[Opening DATASET section]
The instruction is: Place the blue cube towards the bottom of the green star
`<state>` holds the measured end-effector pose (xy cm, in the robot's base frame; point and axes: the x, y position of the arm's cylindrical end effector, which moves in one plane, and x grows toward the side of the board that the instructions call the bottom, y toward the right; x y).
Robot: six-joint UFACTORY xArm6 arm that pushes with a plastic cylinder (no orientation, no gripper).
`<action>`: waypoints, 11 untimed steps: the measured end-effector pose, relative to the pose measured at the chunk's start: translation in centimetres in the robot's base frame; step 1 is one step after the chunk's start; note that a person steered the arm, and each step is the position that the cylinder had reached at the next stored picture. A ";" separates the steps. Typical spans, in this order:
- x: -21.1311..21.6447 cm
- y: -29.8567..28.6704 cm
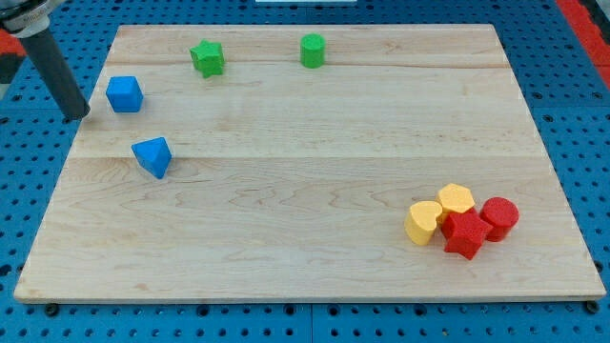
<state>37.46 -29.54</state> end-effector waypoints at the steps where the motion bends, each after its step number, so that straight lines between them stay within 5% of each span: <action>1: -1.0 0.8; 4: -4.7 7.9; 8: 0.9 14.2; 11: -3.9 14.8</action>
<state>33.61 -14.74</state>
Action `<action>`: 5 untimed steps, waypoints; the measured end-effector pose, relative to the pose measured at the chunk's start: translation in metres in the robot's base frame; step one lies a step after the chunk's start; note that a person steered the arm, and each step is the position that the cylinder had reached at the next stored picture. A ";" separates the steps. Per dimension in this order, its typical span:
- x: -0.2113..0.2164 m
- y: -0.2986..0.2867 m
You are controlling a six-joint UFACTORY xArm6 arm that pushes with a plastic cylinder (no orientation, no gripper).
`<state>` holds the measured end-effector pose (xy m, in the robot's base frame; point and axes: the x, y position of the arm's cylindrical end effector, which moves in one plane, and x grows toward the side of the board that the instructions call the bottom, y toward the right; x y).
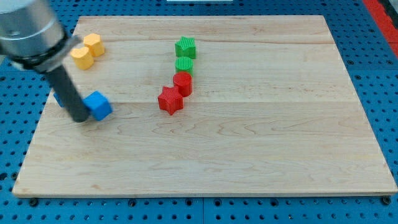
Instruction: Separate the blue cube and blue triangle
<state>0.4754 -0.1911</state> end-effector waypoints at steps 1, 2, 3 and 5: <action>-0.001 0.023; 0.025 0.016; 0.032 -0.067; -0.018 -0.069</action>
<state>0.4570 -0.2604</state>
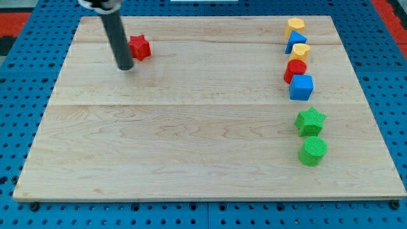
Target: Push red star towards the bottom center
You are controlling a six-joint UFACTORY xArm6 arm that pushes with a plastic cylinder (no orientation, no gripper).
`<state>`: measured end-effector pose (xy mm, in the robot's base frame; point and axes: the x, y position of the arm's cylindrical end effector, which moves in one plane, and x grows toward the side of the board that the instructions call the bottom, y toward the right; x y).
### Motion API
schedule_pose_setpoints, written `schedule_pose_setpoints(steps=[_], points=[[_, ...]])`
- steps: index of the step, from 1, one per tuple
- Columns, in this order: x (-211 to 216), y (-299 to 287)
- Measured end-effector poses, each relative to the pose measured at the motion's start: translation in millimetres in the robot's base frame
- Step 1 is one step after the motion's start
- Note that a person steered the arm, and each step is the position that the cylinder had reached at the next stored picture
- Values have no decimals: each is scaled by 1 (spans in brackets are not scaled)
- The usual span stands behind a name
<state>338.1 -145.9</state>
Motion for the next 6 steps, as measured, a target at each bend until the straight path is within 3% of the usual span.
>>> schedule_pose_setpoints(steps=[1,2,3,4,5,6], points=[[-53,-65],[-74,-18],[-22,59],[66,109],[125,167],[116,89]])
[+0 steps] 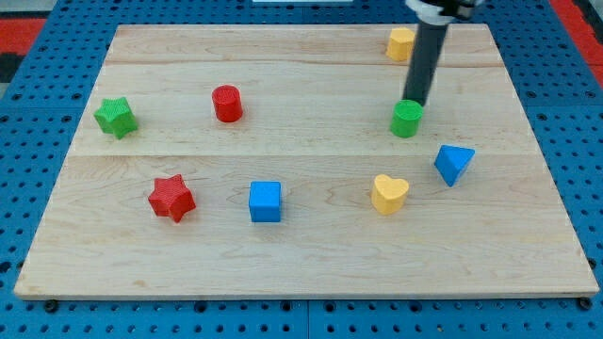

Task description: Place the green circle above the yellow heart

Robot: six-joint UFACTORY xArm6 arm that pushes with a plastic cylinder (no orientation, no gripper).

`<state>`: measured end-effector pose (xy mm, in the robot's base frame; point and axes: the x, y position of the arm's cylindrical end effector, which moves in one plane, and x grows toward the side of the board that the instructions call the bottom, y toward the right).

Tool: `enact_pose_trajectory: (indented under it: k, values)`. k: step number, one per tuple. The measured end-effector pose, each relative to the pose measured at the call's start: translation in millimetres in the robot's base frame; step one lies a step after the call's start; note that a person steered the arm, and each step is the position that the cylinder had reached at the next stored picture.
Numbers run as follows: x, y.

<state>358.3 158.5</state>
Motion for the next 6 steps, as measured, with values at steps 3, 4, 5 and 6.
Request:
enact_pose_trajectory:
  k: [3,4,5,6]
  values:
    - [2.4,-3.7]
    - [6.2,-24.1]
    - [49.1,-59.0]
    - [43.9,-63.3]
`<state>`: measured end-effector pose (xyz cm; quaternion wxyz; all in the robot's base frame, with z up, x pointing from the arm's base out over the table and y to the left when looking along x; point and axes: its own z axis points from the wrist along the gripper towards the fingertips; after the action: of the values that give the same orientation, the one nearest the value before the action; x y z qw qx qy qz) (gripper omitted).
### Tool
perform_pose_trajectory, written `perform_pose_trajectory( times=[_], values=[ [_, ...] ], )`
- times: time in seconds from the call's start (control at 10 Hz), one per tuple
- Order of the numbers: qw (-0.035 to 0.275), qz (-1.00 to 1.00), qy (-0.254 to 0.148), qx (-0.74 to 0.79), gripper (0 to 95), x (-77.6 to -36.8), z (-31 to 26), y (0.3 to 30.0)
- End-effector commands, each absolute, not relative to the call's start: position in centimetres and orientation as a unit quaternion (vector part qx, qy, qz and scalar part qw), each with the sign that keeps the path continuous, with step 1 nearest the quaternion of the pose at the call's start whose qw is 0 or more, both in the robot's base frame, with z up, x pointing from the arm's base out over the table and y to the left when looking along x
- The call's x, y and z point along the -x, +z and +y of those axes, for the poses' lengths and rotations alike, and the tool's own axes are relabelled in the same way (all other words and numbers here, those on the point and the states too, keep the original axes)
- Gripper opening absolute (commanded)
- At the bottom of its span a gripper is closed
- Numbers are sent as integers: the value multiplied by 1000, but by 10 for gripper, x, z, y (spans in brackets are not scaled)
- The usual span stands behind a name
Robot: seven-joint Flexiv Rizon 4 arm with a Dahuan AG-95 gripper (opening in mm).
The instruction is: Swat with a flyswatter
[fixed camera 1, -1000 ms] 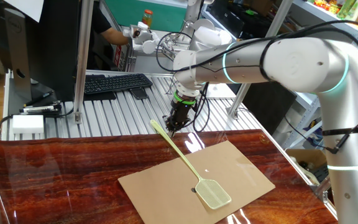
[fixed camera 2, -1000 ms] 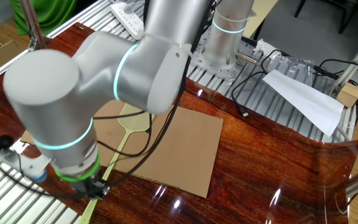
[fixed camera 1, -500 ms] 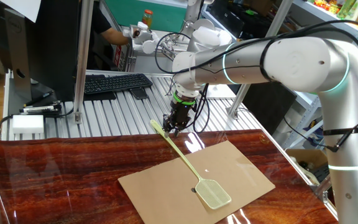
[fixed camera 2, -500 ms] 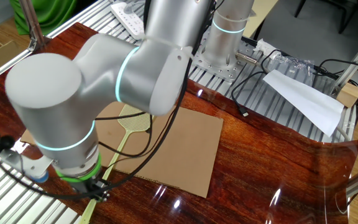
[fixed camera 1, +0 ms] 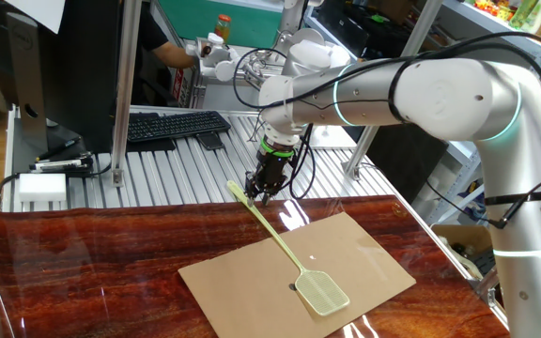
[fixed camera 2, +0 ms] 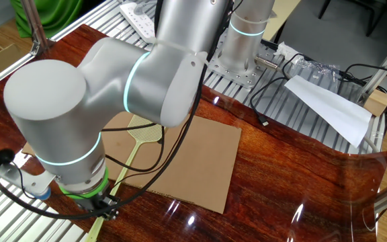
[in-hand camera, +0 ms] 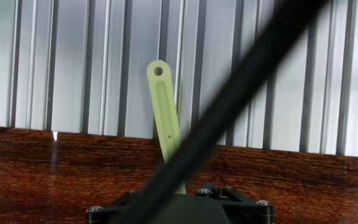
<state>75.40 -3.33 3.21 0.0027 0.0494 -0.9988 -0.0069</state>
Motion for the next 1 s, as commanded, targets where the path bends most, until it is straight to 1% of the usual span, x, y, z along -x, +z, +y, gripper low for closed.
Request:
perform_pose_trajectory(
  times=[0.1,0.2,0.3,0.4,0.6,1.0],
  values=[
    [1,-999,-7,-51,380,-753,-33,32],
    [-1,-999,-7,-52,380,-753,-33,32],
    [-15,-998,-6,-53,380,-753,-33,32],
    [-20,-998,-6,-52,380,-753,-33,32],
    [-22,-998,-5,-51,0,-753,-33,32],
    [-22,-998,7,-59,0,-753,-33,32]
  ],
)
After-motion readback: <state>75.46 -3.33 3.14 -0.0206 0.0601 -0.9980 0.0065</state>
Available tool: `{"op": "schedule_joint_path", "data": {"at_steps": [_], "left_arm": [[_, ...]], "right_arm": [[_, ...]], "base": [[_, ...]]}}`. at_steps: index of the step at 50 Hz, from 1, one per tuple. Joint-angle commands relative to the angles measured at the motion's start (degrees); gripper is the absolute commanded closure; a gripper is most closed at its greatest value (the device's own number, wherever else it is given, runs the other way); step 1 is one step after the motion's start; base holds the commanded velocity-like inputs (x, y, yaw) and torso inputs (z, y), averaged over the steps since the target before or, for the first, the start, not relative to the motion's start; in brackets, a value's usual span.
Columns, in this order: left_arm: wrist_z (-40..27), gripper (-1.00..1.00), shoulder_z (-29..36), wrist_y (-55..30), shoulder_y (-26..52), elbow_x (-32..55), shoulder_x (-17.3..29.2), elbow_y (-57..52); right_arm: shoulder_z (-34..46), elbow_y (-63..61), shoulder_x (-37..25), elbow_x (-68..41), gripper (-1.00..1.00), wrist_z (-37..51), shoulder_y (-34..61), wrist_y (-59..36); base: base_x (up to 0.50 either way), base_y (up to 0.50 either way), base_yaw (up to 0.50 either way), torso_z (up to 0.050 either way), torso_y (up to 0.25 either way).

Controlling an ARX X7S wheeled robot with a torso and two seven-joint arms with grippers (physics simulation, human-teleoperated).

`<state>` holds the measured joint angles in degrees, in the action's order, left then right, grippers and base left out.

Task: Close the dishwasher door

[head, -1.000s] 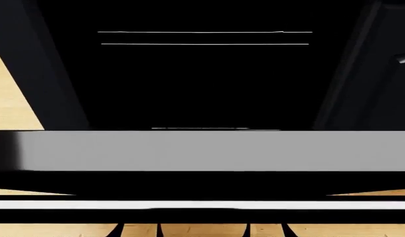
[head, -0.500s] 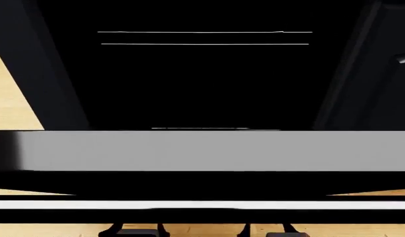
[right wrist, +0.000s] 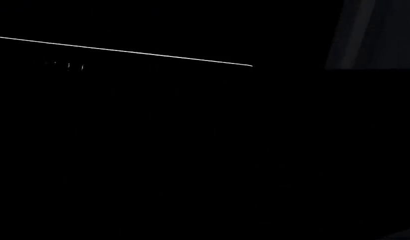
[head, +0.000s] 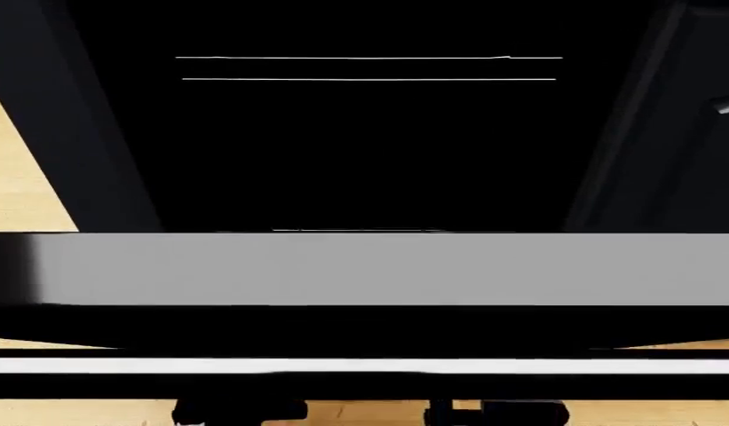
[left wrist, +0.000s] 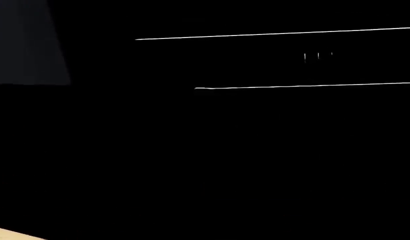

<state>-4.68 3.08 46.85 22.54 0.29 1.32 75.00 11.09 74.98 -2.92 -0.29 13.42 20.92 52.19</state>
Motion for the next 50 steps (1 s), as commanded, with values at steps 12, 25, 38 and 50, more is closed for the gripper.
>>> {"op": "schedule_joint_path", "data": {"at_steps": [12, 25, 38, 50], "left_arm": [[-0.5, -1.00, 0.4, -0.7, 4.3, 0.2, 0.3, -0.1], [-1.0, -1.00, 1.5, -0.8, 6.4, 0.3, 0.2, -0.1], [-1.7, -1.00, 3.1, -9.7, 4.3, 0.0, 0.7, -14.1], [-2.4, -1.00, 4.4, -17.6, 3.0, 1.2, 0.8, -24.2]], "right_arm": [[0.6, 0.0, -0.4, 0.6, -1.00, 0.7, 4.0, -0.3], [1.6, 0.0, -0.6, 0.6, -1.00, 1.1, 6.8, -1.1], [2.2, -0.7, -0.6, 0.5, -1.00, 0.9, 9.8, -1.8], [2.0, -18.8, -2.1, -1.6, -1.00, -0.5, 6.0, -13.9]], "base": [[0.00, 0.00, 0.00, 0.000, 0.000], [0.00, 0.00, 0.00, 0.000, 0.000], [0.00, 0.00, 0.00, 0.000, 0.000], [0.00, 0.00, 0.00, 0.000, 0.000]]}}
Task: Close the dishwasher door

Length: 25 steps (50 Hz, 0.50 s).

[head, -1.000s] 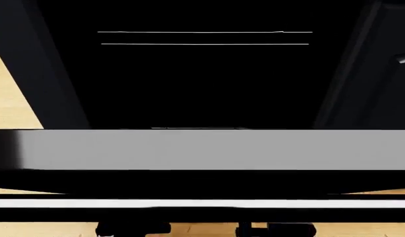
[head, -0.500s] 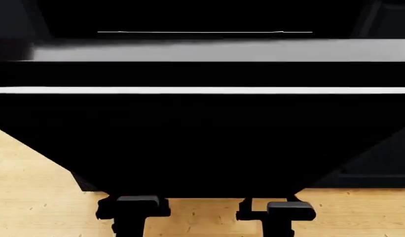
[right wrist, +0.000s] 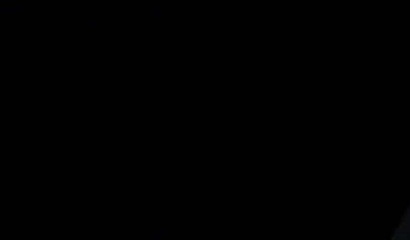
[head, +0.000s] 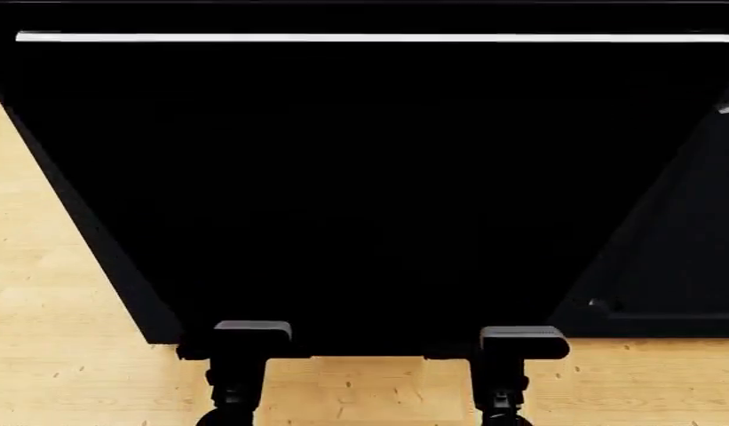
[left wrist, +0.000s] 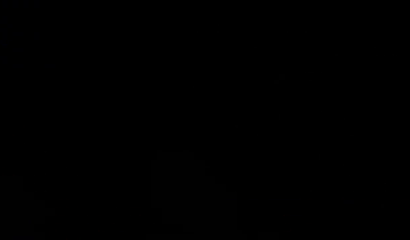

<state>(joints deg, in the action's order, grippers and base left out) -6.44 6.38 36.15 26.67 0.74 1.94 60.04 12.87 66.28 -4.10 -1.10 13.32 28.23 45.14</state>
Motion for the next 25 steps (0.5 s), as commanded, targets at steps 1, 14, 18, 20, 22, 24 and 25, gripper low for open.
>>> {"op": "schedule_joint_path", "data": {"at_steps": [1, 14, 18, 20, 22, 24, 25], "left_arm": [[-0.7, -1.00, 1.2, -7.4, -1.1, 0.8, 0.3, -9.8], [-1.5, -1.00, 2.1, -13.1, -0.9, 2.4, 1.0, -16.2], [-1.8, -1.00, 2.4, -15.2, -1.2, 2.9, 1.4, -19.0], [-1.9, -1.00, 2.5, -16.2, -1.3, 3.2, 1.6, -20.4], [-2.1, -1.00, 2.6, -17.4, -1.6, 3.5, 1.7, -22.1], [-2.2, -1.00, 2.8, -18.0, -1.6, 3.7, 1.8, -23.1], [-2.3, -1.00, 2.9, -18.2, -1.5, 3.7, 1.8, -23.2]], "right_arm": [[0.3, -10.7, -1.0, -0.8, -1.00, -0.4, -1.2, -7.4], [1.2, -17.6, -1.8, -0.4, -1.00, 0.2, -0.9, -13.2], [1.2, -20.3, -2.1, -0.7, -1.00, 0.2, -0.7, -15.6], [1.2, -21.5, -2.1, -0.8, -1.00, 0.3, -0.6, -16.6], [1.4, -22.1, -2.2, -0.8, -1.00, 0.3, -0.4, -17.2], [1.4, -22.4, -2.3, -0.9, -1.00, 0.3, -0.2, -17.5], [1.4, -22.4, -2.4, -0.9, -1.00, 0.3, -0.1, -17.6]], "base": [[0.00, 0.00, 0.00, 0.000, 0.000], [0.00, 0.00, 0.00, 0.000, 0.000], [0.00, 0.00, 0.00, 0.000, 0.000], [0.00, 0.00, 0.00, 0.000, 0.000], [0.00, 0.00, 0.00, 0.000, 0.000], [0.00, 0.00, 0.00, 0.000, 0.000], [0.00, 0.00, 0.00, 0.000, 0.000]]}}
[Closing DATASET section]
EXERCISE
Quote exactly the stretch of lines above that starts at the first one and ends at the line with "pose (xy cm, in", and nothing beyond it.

EXPECTED ANSWER
The instruction is: Place the blue cube towards the bottom of the green star
`<state>` holds the measured end-effector pose (xy cm, in the robot's base frame; point and axes: the x, y position of the arm's cylindrical end effector, which moves in one plane, and x grows toward the side of the board that the instructions call the bottom, y toward the right; x y).

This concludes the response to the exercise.